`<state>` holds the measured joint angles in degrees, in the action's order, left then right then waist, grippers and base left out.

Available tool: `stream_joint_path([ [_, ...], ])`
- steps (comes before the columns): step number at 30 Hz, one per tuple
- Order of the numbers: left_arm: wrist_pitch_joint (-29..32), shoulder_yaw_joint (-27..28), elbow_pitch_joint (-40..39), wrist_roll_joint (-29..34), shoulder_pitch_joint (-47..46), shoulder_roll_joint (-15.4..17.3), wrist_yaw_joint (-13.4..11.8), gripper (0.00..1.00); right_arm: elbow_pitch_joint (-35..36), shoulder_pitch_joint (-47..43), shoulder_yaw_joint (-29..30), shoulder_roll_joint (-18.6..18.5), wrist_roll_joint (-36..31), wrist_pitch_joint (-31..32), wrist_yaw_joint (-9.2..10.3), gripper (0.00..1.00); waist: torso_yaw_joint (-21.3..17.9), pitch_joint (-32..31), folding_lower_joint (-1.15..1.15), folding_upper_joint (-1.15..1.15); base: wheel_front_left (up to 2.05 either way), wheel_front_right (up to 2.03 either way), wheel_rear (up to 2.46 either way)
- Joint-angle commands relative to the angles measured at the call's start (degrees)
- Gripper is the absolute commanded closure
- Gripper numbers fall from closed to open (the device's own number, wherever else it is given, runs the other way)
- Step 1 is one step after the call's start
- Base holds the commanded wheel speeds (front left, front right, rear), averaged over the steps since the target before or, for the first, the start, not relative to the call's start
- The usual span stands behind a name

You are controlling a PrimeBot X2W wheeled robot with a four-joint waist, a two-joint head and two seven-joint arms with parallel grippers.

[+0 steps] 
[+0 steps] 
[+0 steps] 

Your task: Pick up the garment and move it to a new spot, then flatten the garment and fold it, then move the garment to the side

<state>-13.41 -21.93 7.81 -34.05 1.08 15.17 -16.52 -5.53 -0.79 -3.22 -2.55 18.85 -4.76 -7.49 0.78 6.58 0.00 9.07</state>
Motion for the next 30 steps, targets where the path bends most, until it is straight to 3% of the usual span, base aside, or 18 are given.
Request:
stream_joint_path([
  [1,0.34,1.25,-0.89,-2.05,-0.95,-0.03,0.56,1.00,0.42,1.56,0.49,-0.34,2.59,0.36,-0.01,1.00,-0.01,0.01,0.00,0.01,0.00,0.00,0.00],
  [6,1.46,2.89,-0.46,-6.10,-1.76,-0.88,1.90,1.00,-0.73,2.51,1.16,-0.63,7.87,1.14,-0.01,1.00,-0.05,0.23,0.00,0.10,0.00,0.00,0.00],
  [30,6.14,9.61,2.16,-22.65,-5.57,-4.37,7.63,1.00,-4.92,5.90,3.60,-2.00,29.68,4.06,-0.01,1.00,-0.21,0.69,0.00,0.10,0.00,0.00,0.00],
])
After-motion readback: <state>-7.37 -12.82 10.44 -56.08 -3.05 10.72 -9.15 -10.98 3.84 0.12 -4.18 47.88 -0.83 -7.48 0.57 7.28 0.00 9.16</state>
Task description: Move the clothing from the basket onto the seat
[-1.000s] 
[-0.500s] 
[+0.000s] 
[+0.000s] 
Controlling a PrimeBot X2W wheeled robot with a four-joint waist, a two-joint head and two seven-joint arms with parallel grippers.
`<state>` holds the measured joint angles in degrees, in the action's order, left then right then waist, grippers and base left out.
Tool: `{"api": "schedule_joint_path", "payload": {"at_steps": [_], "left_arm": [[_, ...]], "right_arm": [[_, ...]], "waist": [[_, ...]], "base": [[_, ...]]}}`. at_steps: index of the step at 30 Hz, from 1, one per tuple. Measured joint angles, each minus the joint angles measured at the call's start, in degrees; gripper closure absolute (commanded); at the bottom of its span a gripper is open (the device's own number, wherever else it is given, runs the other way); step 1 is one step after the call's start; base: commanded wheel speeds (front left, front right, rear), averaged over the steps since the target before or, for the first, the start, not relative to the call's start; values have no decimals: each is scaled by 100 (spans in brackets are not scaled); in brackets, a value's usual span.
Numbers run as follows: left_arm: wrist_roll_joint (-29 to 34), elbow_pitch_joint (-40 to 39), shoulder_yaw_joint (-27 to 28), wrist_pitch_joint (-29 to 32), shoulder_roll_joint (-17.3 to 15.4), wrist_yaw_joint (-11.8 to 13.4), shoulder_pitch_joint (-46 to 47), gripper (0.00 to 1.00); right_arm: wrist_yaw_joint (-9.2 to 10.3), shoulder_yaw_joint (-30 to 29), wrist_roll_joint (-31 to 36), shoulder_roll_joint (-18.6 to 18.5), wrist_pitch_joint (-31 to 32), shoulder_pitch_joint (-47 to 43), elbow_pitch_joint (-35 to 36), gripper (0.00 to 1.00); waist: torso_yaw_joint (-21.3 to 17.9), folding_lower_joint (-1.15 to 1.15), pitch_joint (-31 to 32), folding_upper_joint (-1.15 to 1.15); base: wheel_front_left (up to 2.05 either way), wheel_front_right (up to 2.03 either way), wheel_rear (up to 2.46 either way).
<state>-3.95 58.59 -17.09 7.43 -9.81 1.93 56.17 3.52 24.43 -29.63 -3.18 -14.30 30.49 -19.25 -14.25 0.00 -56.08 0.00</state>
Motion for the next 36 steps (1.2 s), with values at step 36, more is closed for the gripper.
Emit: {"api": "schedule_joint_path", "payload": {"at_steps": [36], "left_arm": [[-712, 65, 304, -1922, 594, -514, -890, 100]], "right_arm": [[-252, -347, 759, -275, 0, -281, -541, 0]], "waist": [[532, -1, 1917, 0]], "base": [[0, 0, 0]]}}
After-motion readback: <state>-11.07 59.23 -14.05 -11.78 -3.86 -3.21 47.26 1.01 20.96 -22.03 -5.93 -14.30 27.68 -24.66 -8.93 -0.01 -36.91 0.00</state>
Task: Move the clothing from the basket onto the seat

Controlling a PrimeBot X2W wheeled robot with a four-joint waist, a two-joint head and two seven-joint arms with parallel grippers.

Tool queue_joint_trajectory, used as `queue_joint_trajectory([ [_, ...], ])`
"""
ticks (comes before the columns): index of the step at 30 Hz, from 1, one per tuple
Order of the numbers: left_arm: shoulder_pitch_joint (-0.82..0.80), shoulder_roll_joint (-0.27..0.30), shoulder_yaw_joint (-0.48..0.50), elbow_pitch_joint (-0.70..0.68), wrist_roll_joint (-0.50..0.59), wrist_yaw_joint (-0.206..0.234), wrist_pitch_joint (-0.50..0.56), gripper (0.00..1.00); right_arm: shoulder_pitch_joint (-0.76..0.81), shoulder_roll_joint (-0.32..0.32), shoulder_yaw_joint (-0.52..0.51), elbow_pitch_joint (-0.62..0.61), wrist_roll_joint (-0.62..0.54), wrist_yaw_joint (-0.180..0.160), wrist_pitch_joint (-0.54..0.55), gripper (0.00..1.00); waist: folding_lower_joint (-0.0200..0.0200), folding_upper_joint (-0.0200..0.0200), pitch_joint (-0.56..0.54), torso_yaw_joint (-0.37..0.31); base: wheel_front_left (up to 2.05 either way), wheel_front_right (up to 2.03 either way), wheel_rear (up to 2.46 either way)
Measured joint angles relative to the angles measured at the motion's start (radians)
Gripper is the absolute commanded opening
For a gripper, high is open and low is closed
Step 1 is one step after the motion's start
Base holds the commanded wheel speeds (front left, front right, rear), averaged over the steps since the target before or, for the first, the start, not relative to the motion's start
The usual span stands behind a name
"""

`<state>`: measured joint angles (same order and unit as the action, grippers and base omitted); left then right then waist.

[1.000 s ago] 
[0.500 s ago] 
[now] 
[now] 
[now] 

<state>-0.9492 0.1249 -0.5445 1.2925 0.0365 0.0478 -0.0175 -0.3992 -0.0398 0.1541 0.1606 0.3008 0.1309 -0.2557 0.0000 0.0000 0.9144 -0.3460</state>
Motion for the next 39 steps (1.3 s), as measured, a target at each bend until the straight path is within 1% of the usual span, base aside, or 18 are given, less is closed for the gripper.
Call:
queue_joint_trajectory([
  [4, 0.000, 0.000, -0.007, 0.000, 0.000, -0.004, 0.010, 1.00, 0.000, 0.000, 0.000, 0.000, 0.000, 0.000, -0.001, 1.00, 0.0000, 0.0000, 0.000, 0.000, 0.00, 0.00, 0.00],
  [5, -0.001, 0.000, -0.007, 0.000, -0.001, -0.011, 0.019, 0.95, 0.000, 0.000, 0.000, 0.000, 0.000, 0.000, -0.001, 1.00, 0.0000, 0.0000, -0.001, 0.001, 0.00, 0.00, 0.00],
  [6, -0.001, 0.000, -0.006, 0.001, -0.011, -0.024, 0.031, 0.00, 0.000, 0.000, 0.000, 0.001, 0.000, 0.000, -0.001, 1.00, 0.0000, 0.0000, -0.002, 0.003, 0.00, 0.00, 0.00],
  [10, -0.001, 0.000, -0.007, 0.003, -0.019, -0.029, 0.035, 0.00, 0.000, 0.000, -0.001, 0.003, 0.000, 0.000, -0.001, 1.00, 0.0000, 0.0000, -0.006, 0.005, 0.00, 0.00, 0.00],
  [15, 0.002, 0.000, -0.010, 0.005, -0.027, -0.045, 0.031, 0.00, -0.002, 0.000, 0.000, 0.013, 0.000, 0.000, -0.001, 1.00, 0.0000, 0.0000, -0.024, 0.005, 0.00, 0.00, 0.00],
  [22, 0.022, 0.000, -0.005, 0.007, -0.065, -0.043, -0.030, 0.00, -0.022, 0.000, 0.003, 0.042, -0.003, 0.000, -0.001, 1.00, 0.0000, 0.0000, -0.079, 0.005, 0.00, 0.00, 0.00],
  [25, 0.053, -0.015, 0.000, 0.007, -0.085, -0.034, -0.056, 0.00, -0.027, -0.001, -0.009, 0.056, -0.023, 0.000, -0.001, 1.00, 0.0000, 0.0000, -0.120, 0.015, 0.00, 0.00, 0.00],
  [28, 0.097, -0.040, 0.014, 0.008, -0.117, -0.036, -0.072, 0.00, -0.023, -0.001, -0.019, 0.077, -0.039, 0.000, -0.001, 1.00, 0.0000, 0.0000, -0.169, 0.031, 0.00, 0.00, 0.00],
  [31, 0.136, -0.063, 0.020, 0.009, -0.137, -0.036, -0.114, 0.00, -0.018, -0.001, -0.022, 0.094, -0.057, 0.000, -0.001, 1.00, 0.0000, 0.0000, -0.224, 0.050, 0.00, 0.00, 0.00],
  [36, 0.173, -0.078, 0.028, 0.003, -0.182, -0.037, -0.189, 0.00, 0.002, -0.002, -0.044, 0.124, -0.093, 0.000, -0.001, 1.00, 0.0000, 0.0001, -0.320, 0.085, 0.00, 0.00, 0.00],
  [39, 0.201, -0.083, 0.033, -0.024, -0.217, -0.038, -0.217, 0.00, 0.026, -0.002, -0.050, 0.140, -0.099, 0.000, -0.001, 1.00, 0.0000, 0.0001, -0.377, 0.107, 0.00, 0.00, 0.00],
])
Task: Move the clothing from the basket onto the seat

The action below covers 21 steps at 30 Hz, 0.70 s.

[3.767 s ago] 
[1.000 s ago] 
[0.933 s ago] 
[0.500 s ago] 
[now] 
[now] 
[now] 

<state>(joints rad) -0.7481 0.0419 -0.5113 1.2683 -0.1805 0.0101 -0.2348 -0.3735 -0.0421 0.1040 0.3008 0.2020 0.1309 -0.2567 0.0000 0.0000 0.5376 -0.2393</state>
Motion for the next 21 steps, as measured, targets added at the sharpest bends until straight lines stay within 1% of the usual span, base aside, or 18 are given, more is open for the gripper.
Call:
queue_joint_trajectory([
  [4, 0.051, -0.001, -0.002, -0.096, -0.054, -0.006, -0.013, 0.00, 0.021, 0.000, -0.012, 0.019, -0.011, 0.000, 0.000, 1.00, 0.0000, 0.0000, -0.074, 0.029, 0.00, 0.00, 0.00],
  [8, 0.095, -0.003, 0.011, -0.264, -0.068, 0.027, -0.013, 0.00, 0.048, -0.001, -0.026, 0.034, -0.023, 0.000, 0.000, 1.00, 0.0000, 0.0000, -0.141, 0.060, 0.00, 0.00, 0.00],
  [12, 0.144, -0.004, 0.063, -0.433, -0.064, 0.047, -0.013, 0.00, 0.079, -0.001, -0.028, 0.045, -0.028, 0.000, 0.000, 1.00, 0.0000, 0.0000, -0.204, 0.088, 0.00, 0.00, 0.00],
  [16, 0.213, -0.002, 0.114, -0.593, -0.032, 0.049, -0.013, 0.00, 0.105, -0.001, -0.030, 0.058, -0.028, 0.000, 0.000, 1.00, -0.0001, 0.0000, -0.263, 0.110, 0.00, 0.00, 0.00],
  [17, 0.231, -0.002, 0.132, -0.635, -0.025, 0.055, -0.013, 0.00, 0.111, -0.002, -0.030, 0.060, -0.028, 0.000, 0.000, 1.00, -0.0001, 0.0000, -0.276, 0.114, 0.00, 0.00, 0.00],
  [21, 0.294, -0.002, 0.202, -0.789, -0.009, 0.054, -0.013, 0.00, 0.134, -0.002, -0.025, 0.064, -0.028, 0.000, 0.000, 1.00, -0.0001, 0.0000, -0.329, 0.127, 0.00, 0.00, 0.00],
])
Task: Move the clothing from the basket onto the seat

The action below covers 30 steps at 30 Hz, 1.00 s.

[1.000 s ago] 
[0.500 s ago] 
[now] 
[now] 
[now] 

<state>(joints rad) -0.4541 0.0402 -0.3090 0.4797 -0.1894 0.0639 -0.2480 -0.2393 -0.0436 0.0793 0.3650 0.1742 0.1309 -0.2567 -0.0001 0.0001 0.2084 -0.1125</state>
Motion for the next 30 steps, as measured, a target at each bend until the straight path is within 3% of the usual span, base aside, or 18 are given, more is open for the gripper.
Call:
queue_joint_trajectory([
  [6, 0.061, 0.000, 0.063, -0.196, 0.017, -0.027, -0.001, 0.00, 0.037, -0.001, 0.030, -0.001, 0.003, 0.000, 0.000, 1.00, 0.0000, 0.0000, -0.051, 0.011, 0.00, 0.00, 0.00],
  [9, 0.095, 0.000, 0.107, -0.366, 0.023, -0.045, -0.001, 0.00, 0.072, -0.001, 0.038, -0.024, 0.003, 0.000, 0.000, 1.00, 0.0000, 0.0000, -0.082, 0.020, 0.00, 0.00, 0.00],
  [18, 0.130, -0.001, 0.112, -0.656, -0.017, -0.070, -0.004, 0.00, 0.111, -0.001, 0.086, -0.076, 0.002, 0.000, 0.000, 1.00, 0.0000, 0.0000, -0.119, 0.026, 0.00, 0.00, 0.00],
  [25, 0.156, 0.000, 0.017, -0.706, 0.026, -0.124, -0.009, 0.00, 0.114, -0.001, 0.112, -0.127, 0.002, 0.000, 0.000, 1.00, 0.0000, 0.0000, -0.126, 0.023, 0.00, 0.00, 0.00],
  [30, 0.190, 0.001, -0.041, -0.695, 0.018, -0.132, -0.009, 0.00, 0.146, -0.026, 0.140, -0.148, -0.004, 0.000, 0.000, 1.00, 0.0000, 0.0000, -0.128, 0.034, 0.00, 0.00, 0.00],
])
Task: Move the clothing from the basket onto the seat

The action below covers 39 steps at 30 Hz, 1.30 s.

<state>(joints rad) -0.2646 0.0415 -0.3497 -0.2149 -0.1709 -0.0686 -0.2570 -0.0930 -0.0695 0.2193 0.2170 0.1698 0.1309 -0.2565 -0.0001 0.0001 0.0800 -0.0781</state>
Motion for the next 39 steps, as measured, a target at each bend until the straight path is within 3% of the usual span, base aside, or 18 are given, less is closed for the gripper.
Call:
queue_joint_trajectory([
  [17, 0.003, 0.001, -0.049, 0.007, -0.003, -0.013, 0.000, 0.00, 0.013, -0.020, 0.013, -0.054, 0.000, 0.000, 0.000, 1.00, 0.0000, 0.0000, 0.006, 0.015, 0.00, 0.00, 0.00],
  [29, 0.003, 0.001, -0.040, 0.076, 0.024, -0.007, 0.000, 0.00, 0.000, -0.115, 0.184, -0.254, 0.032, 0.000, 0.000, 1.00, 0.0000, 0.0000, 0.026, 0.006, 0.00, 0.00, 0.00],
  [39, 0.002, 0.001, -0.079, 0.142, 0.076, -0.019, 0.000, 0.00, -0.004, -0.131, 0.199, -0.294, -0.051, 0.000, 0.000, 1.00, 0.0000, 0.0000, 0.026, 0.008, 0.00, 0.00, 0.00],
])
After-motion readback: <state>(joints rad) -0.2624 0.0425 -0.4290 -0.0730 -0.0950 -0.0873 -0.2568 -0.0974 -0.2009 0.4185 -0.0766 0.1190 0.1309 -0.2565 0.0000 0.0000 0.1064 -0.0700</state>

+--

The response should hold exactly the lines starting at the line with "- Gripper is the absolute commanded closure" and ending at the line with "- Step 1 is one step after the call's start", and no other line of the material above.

● Exercise solution:
- Gripper is the absolute commanded closure
- Gripper numbers fall from closed to open (the device's own number, wherever else it is given, runs the other way)
- Step 1 is one step after the call's start

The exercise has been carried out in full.